È probabile un attacco nucleare iraniano a Israele? O dobbiamo invece aspettarci un attacco preventivo di Israele all'Iran?
Il mondo intero se lo domanda.
Q uanto è probabile un attacco nucleare iraniano a Israele per «eliminare dalla faccia della terra» lo Stato ebraico? O dobbiamo invece aspettarci un attacco preventivo di Israele all'Iran? E quanto è reale il pericolo che l'uno o l'altro di questi possibili eventi coinvolga tutto il Medio Oriente, o addirittura provochi un più vasto conflitto?
Il mondo intero si sta ponendo con grande senso d'urgenza questi interrogativi. Ed è giusto porseli alla vigilia della ripresa a Istanbul questo weekend, dopo una pausa di 15 mesi, dei negoziati con l'Iran dei cinque Paesi membri permanenti del Consiglio di sicurezza più la Germania: il cui obiettivo minimo è di rinviare la possibile acquisizione da parte dell'Iran di un «potenziale nucleare», e di ottenere che cessi l'accumulazione di uranio arricchito nell'impianto sotterraneo di Fordo, situato presso la città santa di Qom. Saeed Jalili, responsabile per Teheran dei negoziati nucleari, ha annunciato che presenterà «nuove iniziative» e ha affermato che «è la strategia del dialogo e della cooperazione che può avere successo con l'Iran». Le dure sanzioni economiche, le apparenti contraddizioni sulle reali intenzioni dell'Iran, a partire dalla Guida suprema, l'Ayatollah Ali Khamenei, (che definisce «contrario all'Islam» il possesso di armi nucleari, ma difende duramente i programmi nucleari iraniani), fanno sì che da parte occidentale vi sia, accanto a un ragionato scetticismo, anche qualche speranza sull'esito di questi negoziati.

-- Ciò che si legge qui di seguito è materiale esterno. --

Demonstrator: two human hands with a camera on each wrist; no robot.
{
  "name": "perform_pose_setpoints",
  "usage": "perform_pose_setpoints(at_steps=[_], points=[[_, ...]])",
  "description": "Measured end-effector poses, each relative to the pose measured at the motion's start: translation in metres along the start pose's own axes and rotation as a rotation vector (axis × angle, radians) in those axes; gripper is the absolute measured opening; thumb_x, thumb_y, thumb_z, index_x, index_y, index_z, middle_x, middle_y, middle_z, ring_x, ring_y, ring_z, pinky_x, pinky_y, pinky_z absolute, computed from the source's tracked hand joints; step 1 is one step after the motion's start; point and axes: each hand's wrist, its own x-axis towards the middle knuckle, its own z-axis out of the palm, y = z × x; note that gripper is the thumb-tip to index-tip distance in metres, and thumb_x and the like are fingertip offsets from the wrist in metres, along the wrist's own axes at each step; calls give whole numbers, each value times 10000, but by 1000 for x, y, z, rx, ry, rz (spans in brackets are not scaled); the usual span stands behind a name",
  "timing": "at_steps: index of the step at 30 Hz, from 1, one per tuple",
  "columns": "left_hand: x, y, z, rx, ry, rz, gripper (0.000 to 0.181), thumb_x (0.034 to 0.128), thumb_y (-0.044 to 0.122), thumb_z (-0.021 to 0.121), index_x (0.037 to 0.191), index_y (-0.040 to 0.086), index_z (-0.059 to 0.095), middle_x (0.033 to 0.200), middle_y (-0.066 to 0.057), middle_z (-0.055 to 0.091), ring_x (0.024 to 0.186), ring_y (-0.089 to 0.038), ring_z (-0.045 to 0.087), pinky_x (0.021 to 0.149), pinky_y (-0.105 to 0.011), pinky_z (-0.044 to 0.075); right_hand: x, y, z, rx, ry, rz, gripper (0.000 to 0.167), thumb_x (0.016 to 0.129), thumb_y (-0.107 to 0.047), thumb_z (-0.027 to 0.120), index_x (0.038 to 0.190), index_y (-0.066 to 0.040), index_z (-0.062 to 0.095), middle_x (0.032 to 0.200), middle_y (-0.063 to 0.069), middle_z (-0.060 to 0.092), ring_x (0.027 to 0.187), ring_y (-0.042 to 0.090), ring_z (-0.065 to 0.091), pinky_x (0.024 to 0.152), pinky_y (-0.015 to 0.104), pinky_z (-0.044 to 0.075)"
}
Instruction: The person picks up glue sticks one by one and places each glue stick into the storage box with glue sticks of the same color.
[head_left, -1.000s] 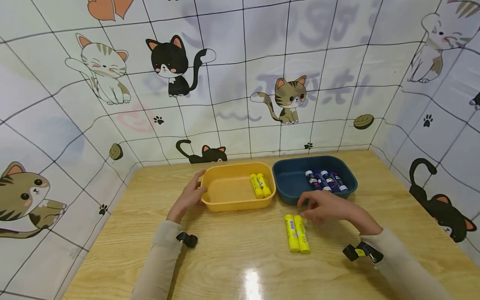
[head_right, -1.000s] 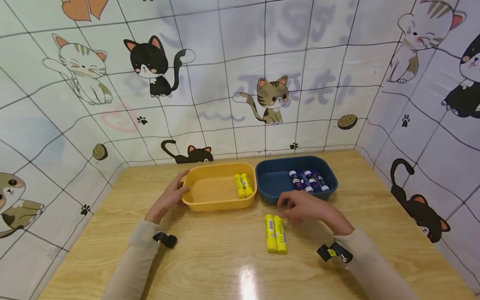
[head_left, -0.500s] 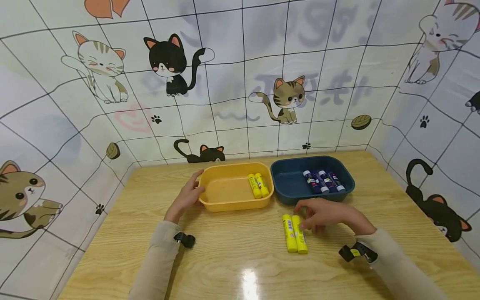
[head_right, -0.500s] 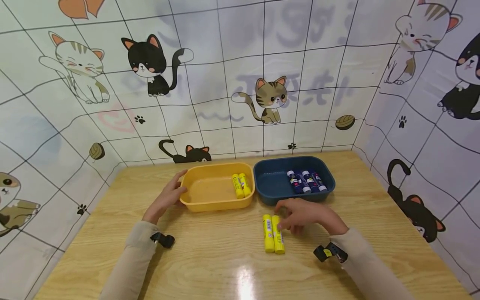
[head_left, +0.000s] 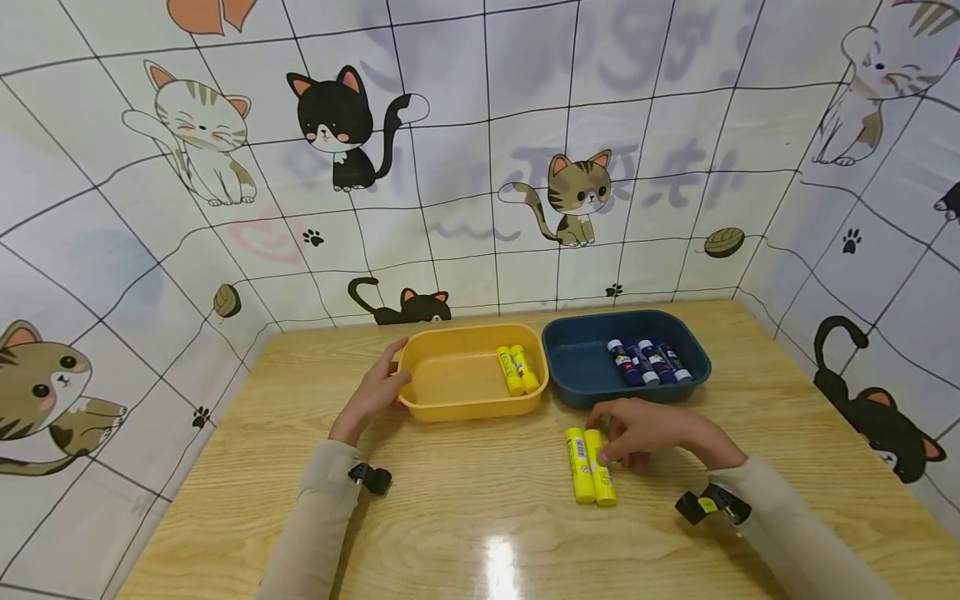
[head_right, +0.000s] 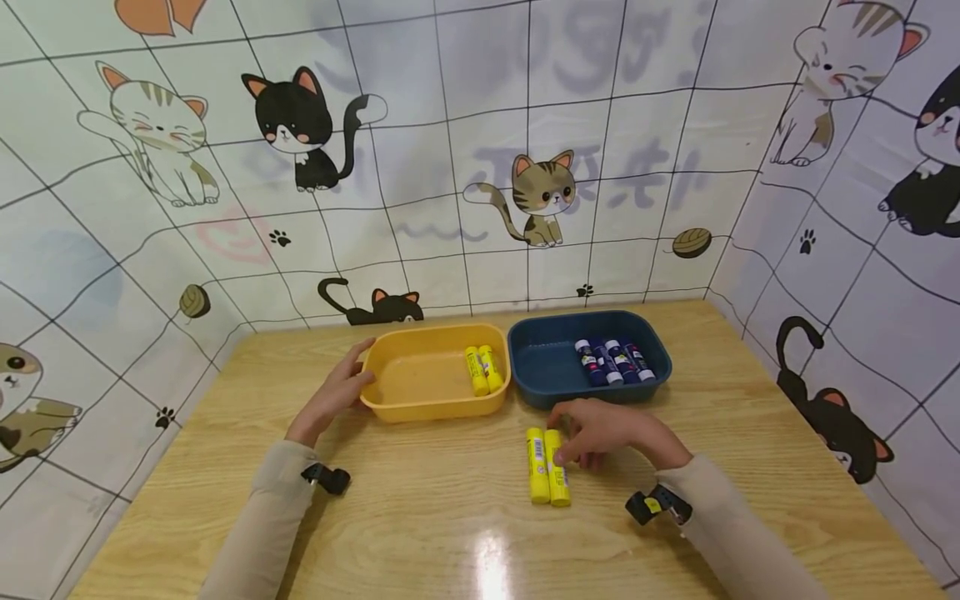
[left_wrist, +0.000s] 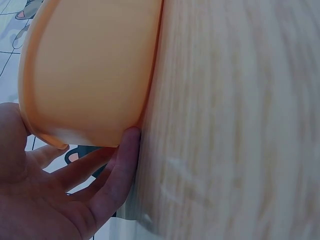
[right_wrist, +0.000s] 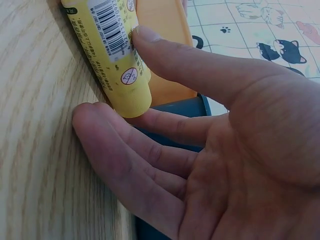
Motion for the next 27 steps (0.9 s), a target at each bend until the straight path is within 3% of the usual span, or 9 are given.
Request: perform_pose_setpoints(at_steps=[21, 27], points=[[1, -1, 0, -6, -3, 2, 688, 1023, 148, 482, 1653, 252, 225, 1521, -310, 475, 1101, -371, 670, 741, -414, 650, -4, 3, -3, 25, -21, -22, 439, 889, -48, 756, 1283, -37, 564, 770, 59, 657, 661, 210, 653, 630, 383, 619], [1, 0, 0, -14, -7, -6, 694, 1025, 146, 481, 1657, 248, 211, 1523, -315, 468, 1091, -373, 669, 750, -436, 651, -11, -1, -7, -17, -23, -13, 443, 909, -105, 753, 1301, -27, 564, 790, 74, 698, 663, 226, 662, 635, 384, 603]])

Ma prevale anche un grande senso d'urgenza, per i segnali che vengono da Gerusalemme, che fanno ritenere «possibile» un'azione militare d'Israele prima dell'autunno. Netanyahu chiede che l'Iran ponga fine all'arricchimento dell'uranio, sia al 20% (subito sotto la soglia del bomb grade) che al 3%; che tutto il materiale nucleare già arricchito sia portato fuori dall'Iran; che l'impianto di Fordo sia smantellato. Le affermazioni iraniane che i loro piani nucleari «hanno soltanto scopi pacifici» non godono di molto credito. Certo non ci crede Israele: non soltanto il governo di Netanyahu ma la grande maggioranza dell'opinione pubblica israeliana.
Sullo sfondo di questa grave crisi ci si trova di fronte a un interrogativo, che riguarda la minaccia iraniana ma ha una più vasta portata, ed è questo: fino a che punto la teoria della Mutual assured destruction (o Mad, «Distruzione Reciproca Assicurata»), sulla quale si è basata la pace nucleare fra le superpotenze, rimane valida, in vista del possibile possesso di armi nucleari da parte di nuovi Paesi, a cominciare dall'Iran (a cui certo seguirebbero altri Stati della regione)? Kissinger ha profetizzato che «quando ci saranno venti potenze nucleari un conflitto atomico sarà certo». Da questo numero siamo ancora abbastanza lontani; e la corsa al nucleare sembrava interrotta. Ma l'arma nucleare iraniana potrebbe rompere l'incantesimo.
E ancora: Israele possiede armi nucleari, in parte presumibilmente collocate su sottomarini o comunque indistruttibili. Ma ciò può funzionare da deterrente, nel caso della minaccia iraniana? Un «primo colpo» contro un Paese così piccolo potrebbe bastare (nelle speranze di un ipotetico aggressore) per metterlo fuori combattimento o distruggerlo? E poi, perché non immaginare che una o più bombe atomiche vengano cedute a gruppi terroristici, come Al Qaeda, prive di territorio, non esposte quindi a Mad?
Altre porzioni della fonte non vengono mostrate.